For Darfur, it is also about limited resources fought over by the inhabitants against the backdrop of an external force that is highly interested in what those resources may yield.

For some, this may look like just ethnic cleansing, civil war, internal strife but what this is all about really is business.

Personal self-serving business interests that will be protected - bar none.
1 Stars
Tom
Liverpool, United Kingdom
Very rightly pointed out. The whole thinking that people kill others because of ethnic or religious problems is crab. The politicians just use the gullible people, while politicians are used by the businessman, who needs market for their outdated products.

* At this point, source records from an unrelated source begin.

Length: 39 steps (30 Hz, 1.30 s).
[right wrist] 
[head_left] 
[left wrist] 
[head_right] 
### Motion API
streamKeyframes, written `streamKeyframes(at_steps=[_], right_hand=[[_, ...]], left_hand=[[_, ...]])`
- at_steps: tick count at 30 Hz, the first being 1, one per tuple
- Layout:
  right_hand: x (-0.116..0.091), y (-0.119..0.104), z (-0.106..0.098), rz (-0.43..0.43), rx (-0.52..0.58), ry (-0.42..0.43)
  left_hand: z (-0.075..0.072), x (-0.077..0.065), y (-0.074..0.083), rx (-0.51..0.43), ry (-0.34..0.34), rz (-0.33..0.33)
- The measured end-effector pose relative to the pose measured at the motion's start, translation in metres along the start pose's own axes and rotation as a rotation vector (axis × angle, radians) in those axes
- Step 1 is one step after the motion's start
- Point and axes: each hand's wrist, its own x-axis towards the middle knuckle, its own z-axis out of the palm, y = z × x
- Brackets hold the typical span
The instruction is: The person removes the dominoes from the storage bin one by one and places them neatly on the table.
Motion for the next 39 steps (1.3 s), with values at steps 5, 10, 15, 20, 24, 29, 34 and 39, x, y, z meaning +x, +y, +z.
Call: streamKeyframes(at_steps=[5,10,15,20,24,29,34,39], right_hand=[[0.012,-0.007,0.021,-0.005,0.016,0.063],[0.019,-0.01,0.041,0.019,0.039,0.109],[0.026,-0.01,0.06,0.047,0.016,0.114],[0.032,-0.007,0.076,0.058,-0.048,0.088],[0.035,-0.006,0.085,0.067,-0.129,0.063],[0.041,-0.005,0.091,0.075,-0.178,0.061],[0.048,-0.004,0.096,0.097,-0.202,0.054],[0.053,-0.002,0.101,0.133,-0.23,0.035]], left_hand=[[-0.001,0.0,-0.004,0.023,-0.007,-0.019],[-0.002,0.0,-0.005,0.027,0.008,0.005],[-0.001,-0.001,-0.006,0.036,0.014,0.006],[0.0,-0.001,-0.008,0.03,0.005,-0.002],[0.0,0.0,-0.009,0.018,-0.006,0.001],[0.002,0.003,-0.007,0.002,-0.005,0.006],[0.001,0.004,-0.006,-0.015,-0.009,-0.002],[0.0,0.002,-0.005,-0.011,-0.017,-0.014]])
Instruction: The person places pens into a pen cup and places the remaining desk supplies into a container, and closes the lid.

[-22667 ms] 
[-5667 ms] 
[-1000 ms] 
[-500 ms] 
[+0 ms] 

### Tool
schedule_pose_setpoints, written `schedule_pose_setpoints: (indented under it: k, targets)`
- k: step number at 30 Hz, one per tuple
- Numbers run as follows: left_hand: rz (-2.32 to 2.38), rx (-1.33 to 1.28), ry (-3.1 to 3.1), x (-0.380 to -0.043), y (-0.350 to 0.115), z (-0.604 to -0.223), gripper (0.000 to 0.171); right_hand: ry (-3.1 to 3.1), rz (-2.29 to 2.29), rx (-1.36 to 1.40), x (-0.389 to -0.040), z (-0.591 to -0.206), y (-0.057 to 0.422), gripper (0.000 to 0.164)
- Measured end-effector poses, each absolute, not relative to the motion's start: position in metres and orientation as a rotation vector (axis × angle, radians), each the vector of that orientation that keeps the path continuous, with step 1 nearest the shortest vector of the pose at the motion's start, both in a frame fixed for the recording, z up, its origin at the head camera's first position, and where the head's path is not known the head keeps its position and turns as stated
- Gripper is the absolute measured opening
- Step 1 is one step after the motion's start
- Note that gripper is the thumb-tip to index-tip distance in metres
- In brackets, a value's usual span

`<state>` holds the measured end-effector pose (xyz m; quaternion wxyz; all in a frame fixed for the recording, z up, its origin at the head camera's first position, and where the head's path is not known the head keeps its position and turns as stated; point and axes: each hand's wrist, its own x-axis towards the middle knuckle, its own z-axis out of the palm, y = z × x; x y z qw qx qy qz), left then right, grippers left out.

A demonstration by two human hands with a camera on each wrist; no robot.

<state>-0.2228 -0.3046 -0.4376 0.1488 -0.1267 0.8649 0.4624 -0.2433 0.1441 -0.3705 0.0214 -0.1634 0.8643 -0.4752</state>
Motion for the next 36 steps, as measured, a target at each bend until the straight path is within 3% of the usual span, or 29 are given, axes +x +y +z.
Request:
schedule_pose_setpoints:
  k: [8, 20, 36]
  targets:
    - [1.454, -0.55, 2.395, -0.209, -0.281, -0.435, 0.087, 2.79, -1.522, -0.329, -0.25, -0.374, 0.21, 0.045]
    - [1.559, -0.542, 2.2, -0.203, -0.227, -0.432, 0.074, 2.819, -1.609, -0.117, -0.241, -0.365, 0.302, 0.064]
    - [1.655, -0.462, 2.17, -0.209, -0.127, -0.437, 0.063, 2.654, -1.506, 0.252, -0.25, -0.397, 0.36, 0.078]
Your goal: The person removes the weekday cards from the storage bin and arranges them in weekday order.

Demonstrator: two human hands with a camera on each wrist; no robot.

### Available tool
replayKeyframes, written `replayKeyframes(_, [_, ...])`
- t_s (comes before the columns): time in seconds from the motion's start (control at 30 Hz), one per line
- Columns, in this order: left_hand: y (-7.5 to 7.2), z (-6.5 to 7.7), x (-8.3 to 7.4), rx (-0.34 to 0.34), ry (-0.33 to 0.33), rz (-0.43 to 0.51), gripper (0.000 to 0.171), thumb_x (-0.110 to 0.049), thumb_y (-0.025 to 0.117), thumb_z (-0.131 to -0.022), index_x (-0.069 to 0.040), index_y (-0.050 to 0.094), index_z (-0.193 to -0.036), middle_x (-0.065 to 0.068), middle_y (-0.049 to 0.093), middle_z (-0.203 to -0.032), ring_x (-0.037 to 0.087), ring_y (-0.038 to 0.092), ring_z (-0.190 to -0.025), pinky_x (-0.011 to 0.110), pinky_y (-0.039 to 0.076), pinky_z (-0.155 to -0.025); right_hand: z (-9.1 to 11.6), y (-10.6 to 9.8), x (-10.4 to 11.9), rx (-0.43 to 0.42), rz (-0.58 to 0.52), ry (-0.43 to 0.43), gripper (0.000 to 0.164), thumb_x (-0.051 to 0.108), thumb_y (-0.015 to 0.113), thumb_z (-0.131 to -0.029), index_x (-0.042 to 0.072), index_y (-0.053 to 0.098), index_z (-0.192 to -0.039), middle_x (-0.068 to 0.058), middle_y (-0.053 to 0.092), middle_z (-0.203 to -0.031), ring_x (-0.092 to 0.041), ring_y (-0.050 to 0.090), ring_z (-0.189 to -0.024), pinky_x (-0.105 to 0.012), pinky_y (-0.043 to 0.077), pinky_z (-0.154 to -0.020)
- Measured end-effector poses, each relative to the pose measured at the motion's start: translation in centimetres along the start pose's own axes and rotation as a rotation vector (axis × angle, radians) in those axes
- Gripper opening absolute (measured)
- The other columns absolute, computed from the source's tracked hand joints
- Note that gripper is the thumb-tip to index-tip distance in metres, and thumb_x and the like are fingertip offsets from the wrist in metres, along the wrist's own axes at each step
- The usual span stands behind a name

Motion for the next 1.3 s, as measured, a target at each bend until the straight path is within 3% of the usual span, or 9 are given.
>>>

Can we dare to ask ourselves from where the arms go to the hands of these butchers? In some way or the other we are also a part of it. Somehow our products are subsidized by the bloods of common man. Movies like Blood Diamond or Lord of War have tried to bring it in notice of people but have failed. And UN which theoretically is the parliament of world is nothing but the toothless tiger totally dependent on some countries enjoying the veto power to pass or fail any motion. How in all this can we expect to have peace and justice?
1 Stars
Grace Calderon
Quezon City, Philippines
You hit the nail right on the head, Tom. Cash is king!

And the tens of thousands, including defenseless women and children, whose blood and dignity are spilled on the ground is collateral damage to this move to have a burgeoning business.

But when war is THE business, the defenseless who die are nothing more than plain collateral, period.